Not that killing and maiming small children has ever been taboo among Muslim terrorists. Samir Kuntar, a Druze Muslim who murdered a four-yearold Israeli girl in 1979 by pounding her head against a rock, became a hero in his native Lebanon and many other parts of the Arab world. The Taliban pour acid on the faces of girls. In 2004, a Chechen terrorist attack on a Russian school resulted in the deaths of 186 children.
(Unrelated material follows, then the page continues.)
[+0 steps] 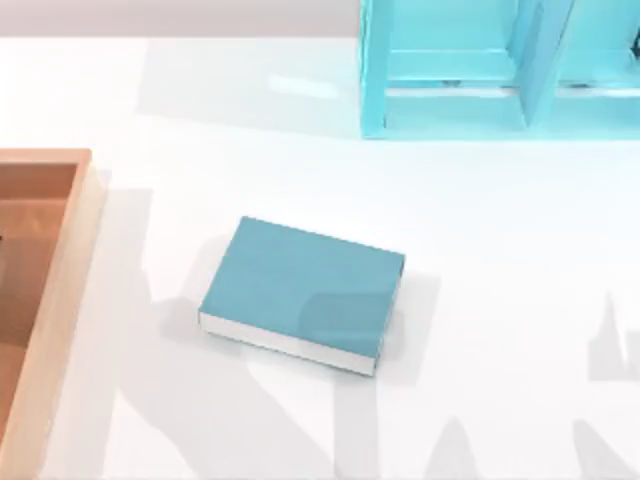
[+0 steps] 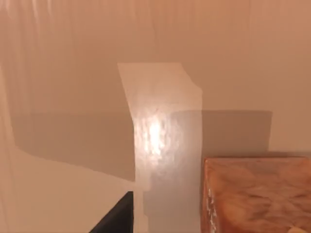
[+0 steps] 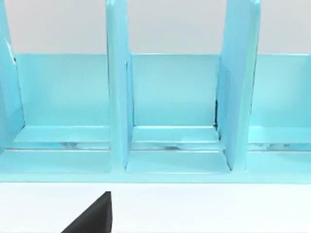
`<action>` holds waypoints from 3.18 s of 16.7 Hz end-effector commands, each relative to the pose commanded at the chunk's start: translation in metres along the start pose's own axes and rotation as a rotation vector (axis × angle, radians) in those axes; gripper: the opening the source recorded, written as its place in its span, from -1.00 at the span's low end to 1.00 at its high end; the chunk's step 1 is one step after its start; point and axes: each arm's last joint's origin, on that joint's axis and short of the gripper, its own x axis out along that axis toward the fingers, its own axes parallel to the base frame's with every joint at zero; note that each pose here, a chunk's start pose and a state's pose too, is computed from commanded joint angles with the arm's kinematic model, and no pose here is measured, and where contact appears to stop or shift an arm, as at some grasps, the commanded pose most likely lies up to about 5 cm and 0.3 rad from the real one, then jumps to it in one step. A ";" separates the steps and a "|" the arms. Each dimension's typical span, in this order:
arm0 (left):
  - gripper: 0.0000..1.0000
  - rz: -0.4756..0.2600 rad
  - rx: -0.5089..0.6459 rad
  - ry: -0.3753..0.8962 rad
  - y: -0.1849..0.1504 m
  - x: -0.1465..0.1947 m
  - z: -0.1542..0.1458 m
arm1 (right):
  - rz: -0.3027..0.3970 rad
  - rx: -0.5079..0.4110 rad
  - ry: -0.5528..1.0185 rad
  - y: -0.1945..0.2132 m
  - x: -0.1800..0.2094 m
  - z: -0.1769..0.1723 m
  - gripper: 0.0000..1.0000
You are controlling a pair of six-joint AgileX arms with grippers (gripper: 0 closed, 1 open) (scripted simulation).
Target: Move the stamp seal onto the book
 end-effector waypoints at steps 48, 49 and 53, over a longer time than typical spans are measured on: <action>-1.00 -0.013 -0.012 -0.064 -0.258 -0.118 0.026 | 0.000 0.000 0.000 0.000 0.000 0.000 1.00; -1.00 -0.013 -0.011 -0.060 -0.279 -0.108 0.025 | 0.000 0.000 0.000 0.000 0.000 0.000 1.00; -1.00 -0.003 -0.001 -0.012 -0.345 -0.069 0.013 | 0.000 0.000 0.000 0.000 0.000 0.000 1.00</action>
Yet hideous as these crimes may be, the victims were the children of others. The urge to protect one’s own offspring is a hard-wired human instinct on par with self-survival. What kind of lunatic perversion of Islam could cause someone to override it?
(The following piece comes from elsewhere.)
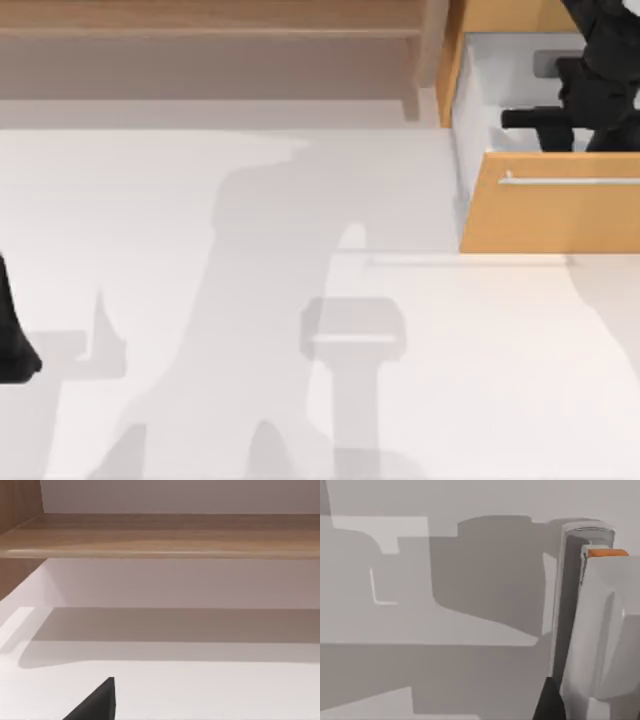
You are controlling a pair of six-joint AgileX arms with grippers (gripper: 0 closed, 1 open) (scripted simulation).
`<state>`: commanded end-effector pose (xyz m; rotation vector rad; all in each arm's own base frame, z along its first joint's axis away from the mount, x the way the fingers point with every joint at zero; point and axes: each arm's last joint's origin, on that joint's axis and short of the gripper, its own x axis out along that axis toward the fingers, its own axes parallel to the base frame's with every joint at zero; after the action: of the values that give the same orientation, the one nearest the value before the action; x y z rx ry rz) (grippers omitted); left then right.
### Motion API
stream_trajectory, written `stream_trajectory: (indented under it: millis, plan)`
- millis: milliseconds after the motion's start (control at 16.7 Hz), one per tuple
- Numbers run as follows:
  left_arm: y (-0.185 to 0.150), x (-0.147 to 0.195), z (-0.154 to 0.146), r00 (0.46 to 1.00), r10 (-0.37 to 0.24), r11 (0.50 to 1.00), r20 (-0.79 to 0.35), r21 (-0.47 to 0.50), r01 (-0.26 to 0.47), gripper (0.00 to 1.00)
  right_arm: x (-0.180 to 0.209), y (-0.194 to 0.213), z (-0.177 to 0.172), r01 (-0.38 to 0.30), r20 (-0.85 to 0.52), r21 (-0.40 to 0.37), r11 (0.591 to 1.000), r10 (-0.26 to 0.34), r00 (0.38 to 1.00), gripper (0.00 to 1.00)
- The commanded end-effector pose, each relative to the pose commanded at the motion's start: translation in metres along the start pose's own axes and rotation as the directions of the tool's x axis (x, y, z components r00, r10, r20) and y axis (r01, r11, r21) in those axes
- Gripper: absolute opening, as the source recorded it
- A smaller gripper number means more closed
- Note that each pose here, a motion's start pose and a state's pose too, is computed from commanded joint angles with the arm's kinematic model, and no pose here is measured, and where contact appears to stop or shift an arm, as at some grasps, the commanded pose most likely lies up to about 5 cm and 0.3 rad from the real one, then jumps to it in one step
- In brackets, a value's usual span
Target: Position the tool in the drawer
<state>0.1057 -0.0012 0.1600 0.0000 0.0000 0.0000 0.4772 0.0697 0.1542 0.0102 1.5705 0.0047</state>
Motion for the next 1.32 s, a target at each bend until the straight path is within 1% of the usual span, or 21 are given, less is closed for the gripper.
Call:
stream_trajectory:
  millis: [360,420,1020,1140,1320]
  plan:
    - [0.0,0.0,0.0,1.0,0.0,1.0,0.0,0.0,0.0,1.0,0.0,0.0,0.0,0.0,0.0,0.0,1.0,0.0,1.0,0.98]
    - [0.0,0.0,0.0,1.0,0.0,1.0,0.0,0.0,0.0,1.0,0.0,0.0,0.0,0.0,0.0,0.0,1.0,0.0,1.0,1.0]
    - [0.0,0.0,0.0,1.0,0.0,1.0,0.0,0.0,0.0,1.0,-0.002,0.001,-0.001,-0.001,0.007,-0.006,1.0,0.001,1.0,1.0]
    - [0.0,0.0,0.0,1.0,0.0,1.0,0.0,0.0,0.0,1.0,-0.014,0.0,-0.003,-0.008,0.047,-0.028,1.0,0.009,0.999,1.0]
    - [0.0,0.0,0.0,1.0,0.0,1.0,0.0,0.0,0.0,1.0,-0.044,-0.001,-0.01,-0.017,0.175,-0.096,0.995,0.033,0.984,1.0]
Even on this score, the escalation of evil over the last 23 years is impressive: Hindawi’s child was not yet born — and his plot involved murder at long range. The self-immolating Baghdad mother, on the other hand, was actually squeezing her toddler’s hand at the time of detonation.
The amazing thing is that most readers probably had never heard of this mother’s gruesome act until they got to the third paragraph of my column. And here, we get to perhaps the most depressing difference between this crime and Hindawi’s.
The Hindawi plot was treated as a stop-the-presses event: The Toronto Star ran no fewer than four front-page stories on the subject in 1986 — even though no one died. In the case of last week’s maternal carnage, on the other hand, the news appeared only on page four of the Times. (Canadian newspapers either buried the story, or ignored it completely.) What does it say about the world we live in that a woman blowing up her own child (and dozens of other innocents besides) for the glory of Allah barely counts as news?
Though it’s often hard to tell, Islam, Judaism and Christianity all arise from the same Abrahamic roots. And those familiar with Genesis 22 will know that the God Abraham served had well-expressed views on filicide. How, I wonder, do you say “Lay not thine hand upon the lad” in Arabic?